- Kunustara Location in West Bengal, India Kunustara Kunustara (India)
- Coordinates: 23°39′28″N 87°07′03″E﻿ / ﻿23.657711°N 87.117422°E
- Country: India
- State: West Bengal
- District: Paschim Bardhaman

Area
- • Total: 3.18 km^{2} (1.23 sq mi)

Population (2011)
- • Total: 5,127
- • Density: 1,610/km^{2} (4,180/sq mi)

Languages*
- • Official: Bengali, Hindi, English
- Time zone: UTC+5:30 (IST)
- Vehicle registration: WB
- Website: bardhaman.gov.in

= Kunustara =

Kunustara (also called Kunustoria) is a census town in the Jamuria CD block in the Asansol Sadar subdivision of the Paschim Bardhaman district in the Indian state of West Bengal.

==Geography==

===Location===
Kunustoria is located at .

The Asansol-Durgapur region is composed of undulating laterite soil. This area lies between the Damodar River and the Ajay River. The discovery of coal led to industrialisation of the area and most of the forests have been cleared.

===Urbanisation===
As per the 2011 census, 83.33% of the population of Asansol Sadar subdivision was urban and 16.67% was rural. In 2015, the municipal areas of Kulti, Raniganj and Jamuria were included within the jurisdiction of Asansol Municipal Corporation. Asansol Sadar subdivision has 26 (+1 partly) Census Towns.(partly presented in the map alongside; all places marked on the map are linked in the full-screen map).

==Demographics==
According to the 2011 Census of India, Kunustara had a total population of 5,127 of which 2,720 (53%) were males and 2,407 (47%) were females. Population in the age range 0–6 years was 587. The total number of literate persons in Kunustoria was 3,451 (76.01% of the population over 6 years).

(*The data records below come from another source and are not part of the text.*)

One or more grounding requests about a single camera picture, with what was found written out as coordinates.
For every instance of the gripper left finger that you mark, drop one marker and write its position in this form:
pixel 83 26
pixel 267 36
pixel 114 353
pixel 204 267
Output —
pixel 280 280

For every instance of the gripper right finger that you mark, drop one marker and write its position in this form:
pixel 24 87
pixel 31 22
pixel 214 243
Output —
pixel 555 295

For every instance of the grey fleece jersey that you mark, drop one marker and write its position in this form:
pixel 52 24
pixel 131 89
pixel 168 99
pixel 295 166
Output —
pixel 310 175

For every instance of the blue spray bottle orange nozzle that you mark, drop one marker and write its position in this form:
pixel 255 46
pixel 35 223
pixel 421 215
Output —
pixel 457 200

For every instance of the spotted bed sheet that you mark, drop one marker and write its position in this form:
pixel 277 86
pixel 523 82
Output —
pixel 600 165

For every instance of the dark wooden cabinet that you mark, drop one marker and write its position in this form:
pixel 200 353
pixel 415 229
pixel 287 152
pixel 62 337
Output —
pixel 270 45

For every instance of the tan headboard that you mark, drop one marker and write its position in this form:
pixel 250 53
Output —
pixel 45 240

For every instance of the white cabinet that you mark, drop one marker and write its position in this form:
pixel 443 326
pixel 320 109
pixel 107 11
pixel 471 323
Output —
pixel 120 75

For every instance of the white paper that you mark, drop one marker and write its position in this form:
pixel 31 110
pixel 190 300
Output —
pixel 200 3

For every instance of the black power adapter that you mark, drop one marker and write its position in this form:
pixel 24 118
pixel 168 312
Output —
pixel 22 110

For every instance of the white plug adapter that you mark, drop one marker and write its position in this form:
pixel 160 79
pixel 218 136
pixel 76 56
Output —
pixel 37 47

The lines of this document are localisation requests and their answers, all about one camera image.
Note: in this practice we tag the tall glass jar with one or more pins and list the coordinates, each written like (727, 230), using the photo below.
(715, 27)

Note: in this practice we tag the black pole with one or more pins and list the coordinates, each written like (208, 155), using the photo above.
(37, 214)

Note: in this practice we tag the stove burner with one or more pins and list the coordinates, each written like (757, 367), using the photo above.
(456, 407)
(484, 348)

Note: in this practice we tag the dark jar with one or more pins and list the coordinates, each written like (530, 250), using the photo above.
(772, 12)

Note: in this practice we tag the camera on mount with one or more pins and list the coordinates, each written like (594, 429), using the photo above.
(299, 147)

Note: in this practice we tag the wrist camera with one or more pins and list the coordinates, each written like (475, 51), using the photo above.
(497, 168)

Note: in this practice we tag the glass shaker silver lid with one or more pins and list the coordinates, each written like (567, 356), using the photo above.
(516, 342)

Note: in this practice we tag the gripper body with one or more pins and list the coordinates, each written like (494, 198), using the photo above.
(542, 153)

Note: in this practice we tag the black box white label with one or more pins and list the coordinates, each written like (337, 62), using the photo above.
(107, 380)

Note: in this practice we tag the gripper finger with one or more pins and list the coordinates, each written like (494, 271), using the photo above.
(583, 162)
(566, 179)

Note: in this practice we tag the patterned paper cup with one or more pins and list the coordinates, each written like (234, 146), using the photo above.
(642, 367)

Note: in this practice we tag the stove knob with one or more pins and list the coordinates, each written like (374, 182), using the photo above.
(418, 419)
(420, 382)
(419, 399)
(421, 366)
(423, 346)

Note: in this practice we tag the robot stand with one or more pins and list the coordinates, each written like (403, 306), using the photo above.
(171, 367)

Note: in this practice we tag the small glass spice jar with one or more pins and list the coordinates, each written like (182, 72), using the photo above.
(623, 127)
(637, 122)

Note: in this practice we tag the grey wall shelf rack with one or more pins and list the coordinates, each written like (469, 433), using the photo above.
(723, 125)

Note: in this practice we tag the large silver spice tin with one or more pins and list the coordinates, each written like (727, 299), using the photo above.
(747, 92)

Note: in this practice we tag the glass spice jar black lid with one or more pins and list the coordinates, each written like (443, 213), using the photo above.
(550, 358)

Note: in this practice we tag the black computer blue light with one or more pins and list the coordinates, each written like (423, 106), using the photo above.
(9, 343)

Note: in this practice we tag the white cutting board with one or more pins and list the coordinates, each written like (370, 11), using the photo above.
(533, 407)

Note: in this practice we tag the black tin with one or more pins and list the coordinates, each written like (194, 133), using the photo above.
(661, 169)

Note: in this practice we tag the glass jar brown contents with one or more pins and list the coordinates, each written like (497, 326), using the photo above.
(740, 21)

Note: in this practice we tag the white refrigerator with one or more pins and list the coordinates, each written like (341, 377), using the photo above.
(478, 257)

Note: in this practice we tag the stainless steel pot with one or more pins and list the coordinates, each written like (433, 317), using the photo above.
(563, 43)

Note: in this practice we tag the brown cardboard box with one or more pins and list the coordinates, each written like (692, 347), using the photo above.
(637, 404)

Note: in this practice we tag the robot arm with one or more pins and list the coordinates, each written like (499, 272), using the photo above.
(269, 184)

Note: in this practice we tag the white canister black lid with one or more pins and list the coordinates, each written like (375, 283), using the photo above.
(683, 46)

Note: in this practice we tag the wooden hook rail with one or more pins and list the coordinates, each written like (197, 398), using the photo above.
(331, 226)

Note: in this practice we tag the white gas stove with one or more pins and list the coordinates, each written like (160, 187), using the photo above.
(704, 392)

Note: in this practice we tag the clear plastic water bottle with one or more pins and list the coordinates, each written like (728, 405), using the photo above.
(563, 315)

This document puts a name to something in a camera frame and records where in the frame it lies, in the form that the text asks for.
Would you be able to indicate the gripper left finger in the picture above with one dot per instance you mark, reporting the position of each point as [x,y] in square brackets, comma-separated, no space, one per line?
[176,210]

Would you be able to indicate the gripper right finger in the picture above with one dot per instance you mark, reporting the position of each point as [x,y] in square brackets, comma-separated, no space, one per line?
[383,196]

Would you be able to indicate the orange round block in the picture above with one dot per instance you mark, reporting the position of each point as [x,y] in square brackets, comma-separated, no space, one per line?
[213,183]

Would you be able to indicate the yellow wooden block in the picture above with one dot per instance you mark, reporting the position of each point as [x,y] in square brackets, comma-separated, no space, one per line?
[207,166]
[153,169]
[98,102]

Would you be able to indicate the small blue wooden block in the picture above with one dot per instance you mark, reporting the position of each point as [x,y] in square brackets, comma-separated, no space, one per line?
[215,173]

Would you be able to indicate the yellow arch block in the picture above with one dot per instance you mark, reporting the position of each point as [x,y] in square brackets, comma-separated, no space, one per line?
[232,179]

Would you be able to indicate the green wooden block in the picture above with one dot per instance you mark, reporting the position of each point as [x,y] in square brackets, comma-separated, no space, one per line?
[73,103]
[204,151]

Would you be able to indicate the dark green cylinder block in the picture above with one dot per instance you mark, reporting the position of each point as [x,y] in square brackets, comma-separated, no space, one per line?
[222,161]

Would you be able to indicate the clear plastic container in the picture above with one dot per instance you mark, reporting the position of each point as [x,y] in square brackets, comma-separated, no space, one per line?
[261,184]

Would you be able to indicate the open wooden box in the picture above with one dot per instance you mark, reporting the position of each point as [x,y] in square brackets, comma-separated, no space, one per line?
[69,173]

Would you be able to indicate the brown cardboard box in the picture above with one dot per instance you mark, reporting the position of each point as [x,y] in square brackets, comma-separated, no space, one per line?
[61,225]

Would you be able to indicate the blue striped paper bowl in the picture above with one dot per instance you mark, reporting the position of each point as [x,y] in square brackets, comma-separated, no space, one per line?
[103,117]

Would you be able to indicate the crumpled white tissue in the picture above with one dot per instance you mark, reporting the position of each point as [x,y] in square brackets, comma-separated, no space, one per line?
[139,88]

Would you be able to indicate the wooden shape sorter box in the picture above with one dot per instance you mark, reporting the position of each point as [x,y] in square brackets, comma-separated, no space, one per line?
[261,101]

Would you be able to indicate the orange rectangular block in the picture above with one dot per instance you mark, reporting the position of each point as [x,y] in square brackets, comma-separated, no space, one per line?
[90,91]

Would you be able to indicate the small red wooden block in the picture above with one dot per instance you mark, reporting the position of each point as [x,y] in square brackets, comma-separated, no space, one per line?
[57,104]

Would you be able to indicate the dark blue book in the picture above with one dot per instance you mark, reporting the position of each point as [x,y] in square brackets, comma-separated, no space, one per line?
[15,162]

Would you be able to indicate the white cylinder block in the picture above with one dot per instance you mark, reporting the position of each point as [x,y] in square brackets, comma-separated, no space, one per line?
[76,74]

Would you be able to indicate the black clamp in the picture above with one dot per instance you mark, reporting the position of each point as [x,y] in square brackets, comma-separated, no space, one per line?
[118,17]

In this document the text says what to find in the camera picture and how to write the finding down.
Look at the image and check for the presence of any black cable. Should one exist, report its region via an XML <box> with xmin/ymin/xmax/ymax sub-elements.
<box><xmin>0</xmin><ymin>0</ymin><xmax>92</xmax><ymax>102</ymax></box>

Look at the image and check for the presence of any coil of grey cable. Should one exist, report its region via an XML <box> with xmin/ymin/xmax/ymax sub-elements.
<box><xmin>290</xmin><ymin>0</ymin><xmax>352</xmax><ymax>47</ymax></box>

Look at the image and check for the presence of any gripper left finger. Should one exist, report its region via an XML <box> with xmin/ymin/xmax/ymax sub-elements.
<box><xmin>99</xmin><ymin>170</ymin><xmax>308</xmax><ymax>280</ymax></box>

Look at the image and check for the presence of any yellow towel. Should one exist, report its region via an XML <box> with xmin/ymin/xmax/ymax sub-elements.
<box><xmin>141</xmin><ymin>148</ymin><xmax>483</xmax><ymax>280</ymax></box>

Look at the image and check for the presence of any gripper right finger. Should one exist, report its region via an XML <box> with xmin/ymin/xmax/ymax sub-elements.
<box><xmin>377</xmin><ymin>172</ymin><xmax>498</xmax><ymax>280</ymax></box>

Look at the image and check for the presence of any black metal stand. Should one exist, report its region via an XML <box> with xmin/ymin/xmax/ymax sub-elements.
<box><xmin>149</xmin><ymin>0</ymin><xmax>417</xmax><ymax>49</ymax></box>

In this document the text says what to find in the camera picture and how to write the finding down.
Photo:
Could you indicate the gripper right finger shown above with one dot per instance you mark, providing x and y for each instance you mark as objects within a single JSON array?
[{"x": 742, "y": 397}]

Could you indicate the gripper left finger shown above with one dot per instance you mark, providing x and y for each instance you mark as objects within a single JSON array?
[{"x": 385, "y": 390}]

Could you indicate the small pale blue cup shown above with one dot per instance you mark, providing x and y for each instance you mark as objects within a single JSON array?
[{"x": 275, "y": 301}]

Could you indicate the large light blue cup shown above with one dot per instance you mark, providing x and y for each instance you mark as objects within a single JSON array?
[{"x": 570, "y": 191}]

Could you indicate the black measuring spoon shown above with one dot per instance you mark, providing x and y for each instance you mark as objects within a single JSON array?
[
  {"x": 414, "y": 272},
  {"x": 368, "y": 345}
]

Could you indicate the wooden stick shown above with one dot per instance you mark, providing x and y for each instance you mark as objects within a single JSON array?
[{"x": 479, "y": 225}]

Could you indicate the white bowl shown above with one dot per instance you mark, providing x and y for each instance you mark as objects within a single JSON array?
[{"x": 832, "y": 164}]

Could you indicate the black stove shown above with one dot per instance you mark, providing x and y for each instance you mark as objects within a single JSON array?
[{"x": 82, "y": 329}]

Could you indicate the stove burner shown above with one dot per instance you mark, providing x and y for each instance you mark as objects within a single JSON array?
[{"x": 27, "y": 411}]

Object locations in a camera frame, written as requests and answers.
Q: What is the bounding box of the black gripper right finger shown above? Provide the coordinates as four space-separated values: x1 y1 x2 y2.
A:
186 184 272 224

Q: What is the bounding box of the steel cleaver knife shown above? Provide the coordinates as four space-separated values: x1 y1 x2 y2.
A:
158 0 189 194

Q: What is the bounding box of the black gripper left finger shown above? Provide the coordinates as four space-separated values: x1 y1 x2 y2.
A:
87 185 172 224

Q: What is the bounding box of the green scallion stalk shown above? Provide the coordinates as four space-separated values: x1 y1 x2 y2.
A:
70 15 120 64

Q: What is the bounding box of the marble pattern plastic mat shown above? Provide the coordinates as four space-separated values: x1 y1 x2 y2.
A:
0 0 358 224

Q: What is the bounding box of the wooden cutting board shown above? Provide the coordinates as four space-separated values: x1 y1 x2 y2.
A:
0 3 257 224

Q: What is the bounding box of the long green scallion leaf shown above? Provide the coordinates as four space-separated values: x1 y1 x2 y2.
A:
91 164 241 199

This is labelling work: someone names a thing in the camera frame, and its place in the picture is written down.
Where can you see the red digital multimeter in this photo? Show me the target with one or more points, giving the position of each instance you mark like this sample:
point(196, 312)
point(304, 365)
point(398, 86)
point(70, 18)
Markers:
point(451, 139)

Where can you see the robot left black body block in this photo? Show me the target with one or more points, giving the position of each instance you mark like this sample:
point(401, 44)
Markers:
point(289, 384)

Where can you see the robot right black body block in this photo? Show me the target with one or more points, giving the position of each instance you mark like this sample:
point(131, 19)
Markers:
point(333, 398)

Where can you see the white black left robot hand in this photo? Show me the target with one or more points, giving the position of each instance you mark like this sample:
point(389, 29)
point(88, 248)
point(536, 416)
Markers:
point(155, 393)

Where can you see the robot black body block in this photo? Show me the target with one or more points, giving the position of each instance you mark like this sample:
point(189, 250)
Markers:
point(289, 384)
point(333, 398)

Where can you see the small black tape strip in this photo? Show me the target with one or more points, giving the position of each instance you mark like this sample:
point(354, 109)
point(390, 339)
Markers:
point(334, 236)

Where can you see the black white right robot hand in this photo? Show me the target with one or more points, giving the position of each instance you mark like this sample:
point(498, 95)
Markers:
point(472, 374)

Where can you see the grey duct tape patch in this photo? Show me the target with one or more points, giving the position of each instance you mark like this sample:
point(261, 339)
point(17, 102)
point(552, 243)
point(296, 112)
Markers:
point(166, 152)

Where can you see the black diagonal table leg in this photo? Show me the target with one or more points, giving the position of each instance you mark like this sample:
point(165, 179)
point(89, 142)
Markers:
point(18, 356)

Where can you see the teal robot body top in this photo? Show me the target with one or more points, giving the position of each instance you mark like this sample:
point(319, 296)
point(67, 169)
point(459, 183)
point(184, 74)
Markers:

- For language details see Jamuria (community development block)#Language and religion

As of 2001 India census, Kunustoria had a population of 5,416. Males constitute 56% of the population and females 44%. Kunustoria has an average literacy rate of 67%, higher than the national average of 59.5%: male literacy is 77%, and female literacy is 55%. In Kunustoria, 13% of the population is under 6 years of age.

==Infrastructure==

According to the District Census Handbook 2011, Bardhaman, Kunustara covered an area of 3.18 km^{2}. Among the civic amenities, it had 3 km roads with both open and covered drains, the protected water supply involved overhead tank, service reservoir, tap water from treated sources, covered wells. It had 203 domestic electric connections and 70 road lighting (points). Among the medical facilities it had 1 dispensary/ health centre. Among the educational facilities it had were 3 primary schools. Among the social, recreational and cultural facilities, it had 1 stadium, 1 auditorium/ community hall. It had the branch office of 1 nationalised bank, 1 cooperative bank and 1 non-agricultural credit society.

==Economy==
As per ECL website telephone numbers, operational collieries in the Kunustoria Area of Eastern Coalfields in 2018 are: Amritnagar Colliery, Amrasota Colliery, Bansra Colliery, Belbaid Colliery, Kunustoria Colliery, Mahabir OCP, North Searsole Colliery, Parasea Colliery, Parasea 6 & 7 Incline and Parasea OCP.

==Education==
Kunustoria has two primary schools. They provide mid day meals to the student like kichri which provide the poorer section an incentive to send their children to school for education as well as for food.

==Healthcare==
Medical facilities in the Kunustoria Area of ECL are available at Kunstoria Area Hospital (with 50 beds) (Banshra), Parasea Colliery (PO Parasea), Belbaid Colliery (PO Parasea), Kunustoria Colliery (PO Toposi), North Searsole Colliery (PO Bijpur), Bansra Colliery (PO Banshra), Amritnagar Colliery (PO Raniganj), Mahabir Colliery (PO Raniganj).